On the inside they find the interior lit only by the fire pits. The shadows cast about imply a structure far larger than seems from the outside. There wait for them masked figures-wooden shamanic grotesques with distorted and leering features. Beneath this they wear well-tailored suits. They tell the travelers that to accept the uncertainties of a new future is to draw strength from a different past. The pipe is passed around as the masked ones speak of a land people belong to, and not a land belonging to people.

‘Mankind sought the death of Coyote, an animal once confined to the plains and Rockies. His attempts to kill it made it breed and migrate outwards. A century after this campaign began it has unintentionally spread the animal over the entire continent. Here, in the east, it has bred with Canadian wolves up north before moving south. It has thus grown in size and pack mentality.

‘The coyotes were misfits, but they came together to survive and perhaps for revenge. Now, they thrive while we decline. Be like this beast. Adapt to the new by breaking old bonds of safety. Your mouth must be red with venison for the flowers to bloom again and the ticks to recede. Face your fears directly and make them your allies against your foes. Come together at decisive points in time and scatter when countered. Always help to sabotage the complacently powerful and their defenders.’

These travelers realize their personal differences do not need to be ironed out-the diversity strengthens them. Here they can debate the most taboo subjects openly, shrouded from view of the puritans by the walls of the Black Longhouse. They have something more important now: common enemies. The missionary, the financier, the complacent monoculture that upholds them all.

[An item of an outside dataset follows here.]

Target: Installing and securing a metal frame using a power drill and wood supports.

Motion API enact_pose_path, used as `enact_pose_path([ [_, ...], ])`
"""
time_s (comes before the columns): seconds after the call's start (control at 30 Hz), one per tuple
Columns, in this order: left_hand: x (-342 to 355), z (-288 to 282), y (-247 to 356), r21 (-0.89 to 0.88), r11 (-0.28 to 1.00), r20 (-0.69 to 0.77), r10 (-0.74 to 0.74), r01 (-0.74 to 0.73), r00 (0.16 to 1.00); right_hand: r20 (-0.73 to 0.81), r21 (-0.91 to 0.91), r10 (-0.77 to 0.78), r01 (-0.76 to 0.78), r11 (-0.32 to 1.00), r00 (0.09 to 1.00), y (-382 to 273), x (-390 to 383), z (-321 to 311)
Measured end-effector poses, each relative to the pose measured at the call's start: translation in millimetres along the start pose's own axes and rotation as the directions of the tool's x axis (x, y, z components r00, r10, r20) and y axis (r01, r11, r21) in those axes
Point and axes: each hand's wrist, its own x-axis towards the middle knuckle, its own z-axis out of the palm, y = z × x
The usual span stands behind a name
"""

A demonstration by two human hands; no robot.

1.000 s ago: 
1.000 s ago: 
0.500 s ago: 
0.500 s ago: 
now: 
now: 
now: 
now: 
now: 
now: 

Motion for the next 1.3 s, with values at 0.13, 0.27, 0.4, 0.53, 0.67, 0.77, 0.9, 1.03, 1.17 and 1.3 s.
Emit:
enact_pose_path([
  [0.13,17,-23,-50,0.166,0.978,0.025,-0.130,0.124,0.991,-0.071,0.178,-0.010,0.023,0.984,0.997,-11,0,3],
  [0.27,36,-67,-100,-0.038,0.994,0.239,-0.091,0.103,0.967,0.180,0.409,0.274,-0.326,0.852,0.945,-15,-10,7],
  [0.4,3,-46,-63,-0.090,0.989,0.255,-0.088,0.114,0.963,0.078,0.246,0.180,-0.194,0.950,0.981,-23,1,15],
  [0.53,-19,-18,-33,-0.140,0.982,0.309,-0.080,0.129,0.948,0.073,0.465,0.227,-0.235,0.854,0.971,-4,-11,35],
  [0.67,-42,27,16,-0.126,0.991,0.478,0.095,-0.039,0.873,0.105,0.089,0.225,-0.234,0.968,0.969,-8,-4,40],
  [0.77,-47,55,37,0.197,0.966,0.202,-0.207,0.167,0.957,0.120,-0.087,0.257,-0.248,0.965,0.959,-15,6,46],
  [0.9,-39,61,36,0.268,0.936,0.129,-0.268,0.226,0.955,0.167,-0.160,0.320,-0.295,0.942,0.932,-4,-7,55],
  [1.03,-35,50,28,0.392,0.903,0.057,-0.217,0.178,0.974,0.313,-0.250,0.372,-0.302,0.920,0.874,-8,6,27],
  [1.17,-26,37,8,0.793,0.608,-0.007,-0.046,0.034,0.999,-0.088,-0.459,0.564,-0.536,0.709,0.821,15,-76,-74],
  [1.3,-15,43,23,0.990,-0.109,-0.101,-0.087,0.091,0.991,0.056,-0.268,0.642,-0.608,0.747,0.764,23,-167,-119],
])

As the travelers dance around the fire they revel in being both distinct and as-one. They know that their odds are low but that such difficulties only increase the glory of the fight. The future they want is yet un-defined but by taking the first step away from a failed consensus the mere possibility to building something new has been created. All of them now carry the Black Longhouse inside them.

The travelers walk out of the old growth region, through the moat of the striplings, and back into the roar of modernity. But rather than be sad as before, they see now that within this degenerating world is an abundance of new opportunities. Every decaying town is a chance to rebuild not in some nostalgic way for what it once was, but a new way to that leans forward and draws from a different and much neglected past. Many peoples, gods, and cultures united against a common old order and its increasingly hysterical defenders. What were the covenant chains of past entities on this land before colonization but the agreement that difference and divergence was fine, and could all serve a struggle against a common enemy? Such was the thought of people who lived in older longhouses. Already, one can hear the sounds of this new synthesis of forgotten old and dynamic new if one listens.

Somewhere inside a tacky suburban home at night, a clergyman (either of faith or of human resources and professional management) spots something outside the window. He peers through the glass to see the leering face of a coyote with wolf-like dimensions. The lights go dark and he screams, fumbling to bring them back on. But against one who sees in the darkness as if it was its own form of light…

In a time of monsters be the biggest baddest monster of all. And bring your friends. This ancient land demands no less of you.